Super Lega. Club non temono sanzioni e si aggrappano ad un’ordinanza del Tribunale di Madrid

Quanto trapelato nella serata di ieri da quel di Nyon, ossia la possibile esclusione dalle competizioni europee per un massimo di due anni dei club che ancora non hanno fatto passi indietro per uscire dalla Supe Lega, ha fatto capire che la questione non è ancora finita. Tutt’altro. Secondo quanto filtra dalle società coinvolte, il rischio sembrerebbe molto basso, poichè esiste una sentenza del Tribunale di Madrid che non permette tale esclusione.

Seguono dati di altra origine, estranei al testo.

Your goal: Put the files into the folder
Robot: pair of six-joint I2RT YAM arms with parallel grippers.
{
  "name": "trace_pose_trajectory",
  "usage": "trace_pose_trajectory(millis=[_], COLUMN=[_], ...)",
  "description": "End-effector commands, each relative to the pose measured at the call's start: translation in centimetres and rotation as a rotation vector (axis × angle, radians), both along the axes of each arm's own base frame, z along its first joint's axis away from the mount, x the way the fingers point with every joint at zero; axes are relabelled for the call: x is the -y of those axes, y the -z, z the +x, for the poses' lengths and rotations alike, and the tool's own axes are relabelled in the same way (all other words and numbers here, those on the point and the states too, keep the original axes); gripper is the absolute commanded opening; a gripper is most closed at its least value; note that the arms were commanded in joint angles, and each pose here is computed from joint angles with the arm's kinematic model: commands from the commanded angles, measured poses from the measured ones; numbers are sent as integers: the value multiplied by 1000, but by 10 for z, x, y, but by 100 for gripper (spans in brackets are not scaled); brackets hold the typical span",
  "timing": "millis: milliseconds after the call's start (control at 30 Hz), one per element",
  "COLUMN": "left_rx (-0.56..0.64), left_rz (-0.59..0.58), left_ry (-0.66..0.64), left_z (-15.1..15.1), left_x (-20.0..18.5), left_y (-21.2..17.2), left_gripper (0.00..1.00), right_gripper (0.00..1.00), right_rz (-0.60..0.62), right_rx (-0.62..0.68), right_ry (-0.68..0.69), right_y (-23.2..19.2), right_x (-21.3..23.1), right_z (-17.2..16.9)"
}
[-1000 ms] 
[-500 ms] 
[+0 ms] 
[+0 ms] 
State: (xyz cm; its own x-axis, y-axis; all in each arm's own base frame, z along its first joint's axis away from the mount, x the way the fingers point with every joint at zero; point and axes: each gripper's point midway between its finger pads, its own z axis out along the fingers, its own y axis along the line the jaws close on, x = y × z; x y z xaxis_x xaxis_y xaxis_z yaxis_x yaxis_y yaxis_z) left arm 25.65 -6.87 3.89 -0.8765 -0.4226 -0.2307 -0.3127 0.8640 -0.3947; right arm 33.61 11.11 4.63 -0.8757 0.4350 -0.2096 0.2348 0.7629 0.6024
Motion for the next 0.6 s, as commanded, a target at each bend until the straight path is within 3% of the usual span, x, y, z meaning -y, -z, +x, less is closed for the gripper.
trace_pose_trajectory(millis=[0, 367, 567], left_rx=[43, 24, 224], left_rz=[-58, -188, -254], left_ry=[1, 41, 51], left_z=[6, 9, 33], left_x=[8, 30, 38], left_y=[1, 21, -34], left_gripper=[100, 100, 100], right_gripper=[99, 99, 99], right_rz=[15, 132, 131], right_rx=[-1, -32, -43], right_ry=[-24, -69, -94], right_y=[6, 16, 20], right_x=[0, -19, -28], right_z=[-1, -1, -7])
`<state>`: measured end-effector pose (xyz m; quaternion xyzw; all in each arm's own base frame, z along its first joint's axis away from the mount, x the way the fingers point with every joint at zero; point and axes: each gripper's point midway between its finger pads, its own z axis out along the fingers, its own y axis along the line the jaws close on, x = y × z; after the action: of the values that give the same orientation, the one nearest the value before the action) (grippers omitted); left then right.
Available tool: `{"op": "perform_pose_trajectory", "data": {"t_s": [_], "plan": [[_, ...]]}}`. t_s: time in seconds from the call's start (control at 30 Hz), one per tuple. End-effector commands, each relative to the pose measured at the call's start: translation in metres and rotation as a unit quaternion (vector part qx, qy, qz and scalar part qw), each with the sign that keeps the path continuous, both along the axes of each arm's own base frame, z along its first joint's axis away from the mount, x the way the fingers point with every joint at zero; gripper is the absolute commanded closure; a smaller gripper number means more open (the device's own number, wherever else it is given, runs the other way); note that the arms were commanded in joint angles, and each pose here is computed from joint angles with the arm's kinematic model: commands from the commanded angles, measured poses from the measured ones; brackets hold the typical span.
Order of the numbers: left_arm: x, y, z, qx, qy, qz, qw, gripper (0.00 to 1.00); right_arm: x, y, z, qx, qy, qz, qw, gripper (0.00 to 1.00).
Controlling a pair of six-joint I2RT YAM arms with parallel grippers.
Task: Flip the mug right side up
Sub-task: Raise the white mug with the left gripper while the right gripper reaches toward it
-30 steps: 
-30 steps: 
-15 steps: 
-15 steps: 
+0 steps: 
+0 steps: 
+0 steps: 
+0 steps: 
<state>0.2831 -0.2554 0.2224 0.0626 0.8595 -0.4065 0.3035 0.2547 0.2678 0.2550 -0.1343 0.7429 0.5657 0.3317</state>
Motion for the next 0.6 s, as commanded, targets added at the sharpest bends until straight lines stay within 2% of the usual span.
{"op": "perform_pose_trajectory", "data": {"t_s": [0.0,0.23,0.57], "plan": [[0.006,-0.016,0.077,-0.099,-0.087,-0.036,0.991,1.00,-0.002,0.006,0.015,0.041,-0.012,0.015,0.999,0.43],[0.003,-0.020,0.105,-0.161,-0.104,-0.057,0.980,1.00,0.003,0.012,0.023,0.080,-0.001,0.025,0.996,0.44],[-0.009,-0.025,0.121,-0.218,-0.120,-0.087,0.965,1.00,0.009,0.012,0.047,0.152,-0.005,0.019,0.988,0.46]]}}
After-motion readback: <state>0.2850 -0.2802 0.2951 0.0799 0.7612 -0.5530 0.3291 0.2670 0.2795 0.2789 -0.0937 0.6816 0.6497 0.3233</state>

In pratica, la UEFA fa appello all’articolo 51 dello Statuto, che proibisce le alleanze tra club senza che il massimo organismo calcistico europeo abbia dato il consenso. La Super League, però, cita un’ordinanza cautelare del Tribunale Commerciale numero 17 di Madrid, che vieta a FIFA, UEFA e leghe nazionali di adottare provvedimento che “vietino, restringano, limitino o condizionino in qualsiasi modo, direttamente o indirettamente”, affermando che la UEFA andrebbe contro la libera concorrenza in Unione Europea.

Ordinanze del Tribunale che non possono essere ignorate da giudici e avvocati dei comitati disciplinari dell’UEFA, visto che prevedono sanzioni severe, anche in Svizzera, vincolata a rispettare qualsiasi ordine proveniente dal Tribunale di Madrid, secondo un trattato. Ora bisogna vedere anche la questione della FIGC e la cosiddetta “clausola Gravina”, che nega l’iscrizione in Serie A a chi partecipa ad un’altra lega, intanto si attendono le sanzioni economiche.